Two-way linked atmospheric and hydrological models are physically based and employ parameters with clear physical meanings, as opposed to statistical empirically based hydrology models, which must be calibrated using data. Hydrological models in coupled models are focused on modelling two- and three-dimensional hydrological processes using highresolution meteorological and underlying surface variables, as well as hydrological characteristic factors. RCMs, for example, can accurately replicate some localised atmospheric processes, such as orographic and convectional rain, as well as the locations, assisting in the forecasting of violent storm occurrences and the resulting hydrological processes.

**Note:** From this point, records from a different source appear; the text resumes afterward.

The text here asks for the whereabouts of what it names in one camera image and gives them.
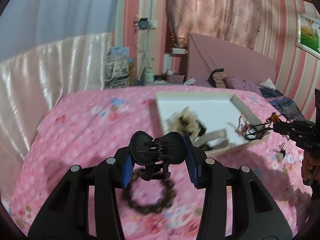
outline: floral bedsheet
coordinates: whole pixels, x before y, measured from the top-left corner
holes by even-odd
[[[222,91],[192,86],[133,87],[86,91],[70,94],[50,111],[38,127],[37,136],[23,164],[9,214],[27,235],[41,206],[66,171],[74,164],[83,168],[95,166],[129,144],[137,130],[160,137],[155,96],[158,91]],[[275,109],[253,92],[234,93],[262,120]],[[285,143],[287,154],[276,159],[278,146]],[[250,166],[260,178],[294,234],[305,222],[311,188],[303,185],[300,176],[303,152],[294,142],[271,132],[269,138],[241,152],[218,158],[223,165],[239,168]],[[177,197],[173,206],[159,215],[141,215],[129,209],[117,190],[117,201],[124,235],[128,240],[196,239],[204,202],[204,190],[196,190],[190,182],[186,165],[171,165]],[[133,198],[141,204],[155,203],[162,187],[158,181],[138,181],[133,185]],[[93,189],[89,193],[89,232],[95,235]],[[231,234],[232,199],[228,188],[226,235]]]

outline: white picture frame
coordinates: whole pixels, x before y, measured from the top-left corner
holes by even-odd
[[[297,12],[296,46],[320,59],[320,19]]]

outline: dark brown bracelet
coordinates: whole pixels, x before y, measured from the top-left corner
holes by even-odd
[[[130,183],[122,191],[122,199],[128,203],[130,208],[144,215],[150,213],[160,214],[163,209],[170,208],[177,195],[177,192],[173,189],[174,183],[171,180],[161,180],[161,184],[164,186],[164,190],[162,191],[163,198],[157,201],[155,205],[141,206],[135,200],[132,200],[131,186],[140,177],[139,171],[140,169],[133,171]]]

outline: pink basket
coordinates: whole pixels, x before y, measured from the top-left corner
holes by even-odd
[[[182,84],[184,80],[184,75],[167,75],[167,81],[171,84]]]

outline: headboard
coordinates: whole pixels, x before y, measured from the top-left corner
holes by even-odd
[[[190,33],[187,79],[208,80],[218,68],[255,84],[276,79],[276,62],[271,58],[229,41]]]

Fully connected atmospheric and hydrological models mimic atmospheric processes as well as lateral surface and subsurface water flow in a dependent manner, and variables are exchanged between atmospheric and hydrological models. Unlike the one-way coupling strategy, which requires hydrology models to be externally driven by forced meteorological conditions, the two-way coupling approach allows climate models to simulate catchment-scale hydrological processes and changing water cycle-related variables. These occur throughout the simulation duration and over the whole simulation domain. This helps to improve the accuracy of hydrometeorological forecasting and revise modelling atmospheric processes, which has significant promise in forecasting floods and droughts in the future.

The anthropogenic implications on the terrestrial water cycle have received growing as anthropogenic disruption has increased. Anthropogenic water resource redistribution can impact hydrological processes (e.g., change in flood amplitude and timing due to reservoir impoundment and management, reduction in groundwater table due to groundwater extraction) as well as land surface processes (e.g., increase in evapotranspiration and alteration of energy exchange by irrigation).